● Task prompt
Return exactly the lines below, starting with the one that has "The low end" and going on through the one that has "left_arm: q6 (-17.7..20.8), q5".

● Input records

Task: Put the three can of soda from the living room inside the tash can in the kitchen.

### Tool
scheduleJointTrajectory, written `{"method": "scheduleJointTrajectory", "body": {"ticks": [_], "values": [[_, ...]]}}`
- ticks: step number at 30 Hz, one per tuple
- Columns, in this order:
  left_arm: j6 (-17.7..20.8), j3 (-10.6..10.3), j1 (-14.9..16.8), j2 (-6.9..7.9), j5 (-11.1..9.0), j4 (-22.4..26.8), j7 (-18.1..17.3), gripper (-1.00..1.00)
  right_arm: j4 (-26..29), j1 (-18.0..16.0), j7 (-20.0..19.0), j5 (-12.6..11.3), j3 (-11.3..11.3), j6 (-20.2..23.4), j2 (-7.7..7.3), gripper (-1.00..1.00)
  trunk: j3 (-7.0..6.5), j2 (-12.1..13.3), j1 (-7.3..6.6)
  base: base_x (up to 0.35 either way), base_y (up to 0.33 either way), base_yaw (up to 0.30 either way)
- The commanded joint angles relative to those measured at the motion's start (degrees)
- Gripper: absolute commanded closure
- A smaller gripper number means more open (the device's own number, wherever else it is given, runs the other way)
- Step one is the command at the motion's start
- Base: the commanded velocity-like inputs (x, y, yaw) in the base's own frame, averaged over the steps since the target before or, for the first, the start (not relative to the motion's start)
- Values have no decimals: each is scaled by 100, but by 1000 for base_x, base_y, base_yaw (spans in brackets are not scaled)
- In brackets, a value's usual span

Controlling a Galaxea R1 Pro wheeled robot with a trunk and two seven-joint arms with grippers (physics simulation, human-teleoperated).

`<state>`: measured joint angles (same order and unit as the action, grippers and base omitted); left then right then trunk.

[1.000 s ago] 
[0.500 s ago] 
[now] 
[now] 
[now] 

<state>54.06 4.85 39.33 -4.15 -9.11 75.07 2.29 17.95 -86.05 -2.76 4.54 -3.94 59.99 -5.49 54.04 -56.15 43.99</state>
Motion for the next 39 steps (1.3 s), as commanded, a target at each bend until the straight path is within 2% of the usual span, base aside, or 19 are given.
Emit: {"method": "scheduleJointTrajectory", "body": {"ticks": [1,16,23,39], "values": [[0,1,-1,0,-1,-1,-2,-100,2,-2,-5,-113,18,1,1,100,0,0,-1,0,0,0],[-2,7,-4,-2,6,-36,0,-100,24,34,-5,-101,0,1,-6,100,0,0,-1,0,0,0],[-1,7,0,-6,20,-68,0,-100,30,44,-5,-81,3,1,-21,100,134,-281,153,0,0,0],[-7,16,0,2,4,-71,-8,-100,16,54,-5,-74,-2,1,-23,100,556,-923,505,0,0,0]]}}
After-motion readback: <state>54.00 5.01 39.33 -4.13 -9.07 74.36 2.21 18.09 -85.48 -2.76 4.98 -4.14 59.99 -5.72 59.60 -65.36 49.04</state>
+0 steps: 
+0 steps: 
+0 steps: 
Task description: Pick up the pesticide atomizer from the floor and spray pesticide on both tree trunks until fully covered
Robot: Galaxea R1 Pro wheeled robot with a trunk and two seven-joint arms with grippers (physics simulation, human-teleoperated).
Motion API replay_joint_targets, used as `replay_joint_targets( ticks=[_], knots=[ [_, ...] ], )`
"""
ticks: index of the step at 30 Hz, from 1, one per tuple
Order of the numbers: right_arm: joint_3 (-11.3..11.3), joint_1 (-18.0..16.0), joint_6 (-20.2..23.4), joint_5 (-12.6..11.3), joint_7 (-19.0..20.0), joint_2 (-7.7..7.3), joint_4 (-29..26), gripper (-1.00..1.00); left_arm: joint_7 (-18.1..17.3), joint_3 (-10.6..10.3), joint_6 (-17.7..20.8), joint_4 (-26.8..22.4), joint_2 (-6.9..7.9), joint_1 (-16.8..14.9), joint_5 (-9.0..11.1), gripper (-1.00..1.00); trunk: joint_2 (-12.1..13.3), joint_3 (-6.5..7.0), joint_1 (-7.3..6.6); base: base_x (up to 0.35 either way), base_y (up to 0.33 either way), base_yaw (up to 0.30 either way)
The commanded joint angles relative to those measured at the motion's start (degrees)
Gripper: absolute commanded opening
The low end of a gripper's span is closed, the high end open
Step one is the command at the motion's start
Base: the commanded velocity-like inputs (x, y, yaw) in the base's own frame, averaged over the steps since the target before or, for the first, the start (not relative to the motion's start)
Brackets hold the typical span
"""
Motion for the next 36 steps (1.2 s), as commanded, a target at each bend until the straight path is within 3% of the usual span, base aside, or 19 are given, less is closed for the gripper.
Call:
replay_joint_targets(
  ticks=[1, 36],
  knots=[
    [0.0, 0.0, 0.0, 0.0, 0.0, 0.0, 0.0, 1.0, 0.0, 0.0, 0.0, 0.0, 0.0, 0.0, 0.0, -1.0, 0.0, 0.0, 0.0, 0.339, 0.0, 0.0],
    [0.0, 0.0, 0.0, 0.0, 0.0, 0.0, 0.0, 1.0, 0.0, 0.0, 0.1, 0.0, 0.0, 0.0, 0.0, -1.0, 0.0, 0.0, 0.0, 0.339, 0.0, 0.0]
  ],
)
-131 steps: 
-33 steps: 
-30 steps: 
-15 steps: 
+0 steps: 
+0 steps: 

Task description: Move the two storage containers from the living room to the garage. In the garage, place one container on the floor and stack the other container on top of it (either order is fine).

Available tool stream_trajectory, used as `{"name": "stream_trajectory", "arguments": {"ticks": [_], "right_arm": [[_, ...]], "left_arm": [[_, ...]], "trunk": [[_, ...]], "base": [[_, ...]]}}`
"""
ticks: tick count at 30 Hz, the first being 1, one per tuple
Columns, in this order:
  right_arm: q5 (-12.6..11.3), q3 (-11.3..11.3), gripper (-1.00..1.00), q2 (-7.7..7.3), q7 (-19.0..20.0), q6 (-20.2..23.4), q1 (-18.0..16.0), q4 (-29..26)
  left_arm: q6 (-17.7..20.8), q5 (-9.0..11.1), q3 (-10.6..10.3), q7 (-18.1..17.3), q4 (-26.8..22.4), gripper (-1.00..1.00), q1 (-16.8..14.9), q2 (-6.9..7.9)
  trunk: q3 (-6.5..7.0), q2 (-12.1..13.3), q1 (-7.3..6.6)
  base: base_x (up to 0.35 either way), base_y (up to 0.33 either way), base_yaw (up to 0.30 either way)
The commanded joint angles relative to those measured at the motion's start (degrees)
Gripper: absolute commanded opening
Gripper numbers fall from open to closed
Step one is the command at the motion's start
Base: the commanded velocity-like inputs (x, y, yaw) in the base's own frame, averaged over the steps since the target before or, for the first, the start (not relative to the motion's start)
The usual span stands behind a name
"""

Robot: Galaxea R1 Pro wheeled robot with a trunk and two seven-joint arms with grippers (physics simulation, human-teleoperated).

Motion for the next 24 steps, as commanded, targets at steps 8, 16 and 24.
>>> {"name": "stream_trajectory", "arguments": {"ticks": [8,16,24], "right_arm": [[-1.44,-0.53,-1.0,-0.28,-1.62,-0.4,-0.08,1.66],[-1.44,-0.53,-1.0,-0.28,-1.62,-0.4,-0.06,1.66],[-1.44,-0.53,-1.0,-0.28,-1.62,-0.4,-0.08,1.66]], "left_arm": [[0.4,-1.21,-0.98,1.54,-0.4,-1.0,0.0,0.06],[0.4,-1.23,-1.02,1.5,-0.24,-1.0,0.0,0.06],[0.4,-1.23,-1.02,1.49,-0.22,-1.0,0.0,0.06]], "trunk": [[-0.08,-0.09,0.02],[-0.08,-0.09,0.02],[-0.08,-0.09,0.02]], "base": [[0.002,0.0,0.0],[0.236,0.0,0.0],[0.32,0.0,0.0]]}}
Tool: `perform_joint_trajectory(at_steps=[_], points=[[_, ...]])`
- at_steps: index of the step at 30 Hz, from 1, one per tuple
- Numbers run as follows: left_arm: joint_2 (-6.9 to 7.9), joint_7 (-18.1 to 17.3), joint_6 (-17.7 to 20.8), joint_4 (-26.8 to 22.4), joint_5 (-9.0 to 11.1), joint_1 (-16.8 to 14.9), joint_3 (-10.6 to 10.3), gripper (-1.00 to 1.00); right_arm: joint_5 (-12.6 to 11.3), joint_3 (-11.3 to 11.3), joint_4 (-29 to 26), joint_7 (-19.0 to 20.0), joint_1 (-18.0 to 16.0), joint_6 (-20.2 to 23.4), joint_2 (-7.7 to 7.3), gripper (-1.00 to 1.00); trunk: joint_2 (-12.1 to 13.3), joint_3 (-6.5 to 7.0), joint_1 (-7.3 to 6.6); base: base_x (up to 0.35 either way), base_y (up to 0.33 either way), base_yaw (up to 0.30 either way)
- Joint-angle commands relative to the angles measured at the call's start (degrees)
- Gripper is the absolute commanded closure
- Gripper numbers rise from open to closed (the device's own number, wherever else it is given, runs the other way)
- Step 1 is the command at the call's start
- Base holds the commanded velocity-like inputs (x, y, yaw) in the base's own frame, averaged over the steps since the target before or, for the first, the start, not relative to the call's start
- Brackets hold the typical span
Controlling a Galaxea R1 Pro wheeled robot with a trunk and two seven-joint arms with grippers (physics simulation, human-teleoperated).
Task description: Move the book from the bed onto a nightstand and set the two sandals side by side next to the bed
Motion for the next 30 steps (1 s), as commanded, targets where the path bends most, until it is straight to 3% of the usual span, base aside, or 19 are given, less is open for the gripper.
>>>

● Completed exercise
The low end of a gripper's span is closed, the high end open
Step one is the command at the motion's start
Base: the commanded velocity-like inputs (x, y, yaw) in the base's own frame, averaged over the steps since the target before or, for the first, the start (not relative to the motion's start)
Brackets hold the typical span
"""
Motion for the next 36 steps (1.2 s), as commanded, a target at each bend until the straight path is within 3% of the usual span, base aside, or 19 are given, less is closed for the gripper.
Call:
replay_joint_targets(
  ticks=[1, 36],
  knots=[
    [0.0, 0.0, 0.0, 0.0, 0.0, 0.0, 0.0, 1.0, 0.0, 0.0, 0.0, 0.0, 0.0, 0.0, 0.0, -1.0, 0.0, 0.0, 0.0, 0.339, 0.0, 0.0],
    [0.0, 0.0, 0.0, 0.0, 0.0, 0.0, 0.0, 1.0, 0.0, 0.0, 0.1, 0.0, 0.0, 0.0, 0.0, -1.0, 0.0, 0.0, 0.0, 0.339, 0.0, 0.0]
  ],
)
-131 steps: 
-33 steps: 
-30 steps: 
-15 steps: 
+0 steps: 
+0 steps: 

Task description: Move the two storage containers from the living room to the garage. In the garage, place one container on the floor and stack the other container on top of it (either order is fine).

Available tool stream_trajectory, used as `{"name": "stream_trajectory", "arguments": {"ticks": [_], "right_arm": [[_, ...]], "left_arm": [[_, ...]], "trunk": [[_, ...]], "base": [[_, ...]]}}`
"""
ticks: tick count at 30 Hz, the first being 1, one per tuple
Columns, in this order:
  right_arm: q5 (-12.6..11.3), q3 (-11.3..11.3), gripper (-1.00..1.00), q2 (-7.7..7.3), q7 (-19.0..20.0), q6 (-20.2..23.4), q1 (-18.0..16.0), q4 (-29..26)
  left_arm: q6 (-17.7..20.8), q5 (-9.0..11.1), q3 (-10.6..10.3), q7 (-18.1..17.3), q4 (-26.8..22.4), gripper (-1.00..1.00), q1 (-16.8..14.9), q2 (-6.9..7.9)

There's nothing more to this exercise.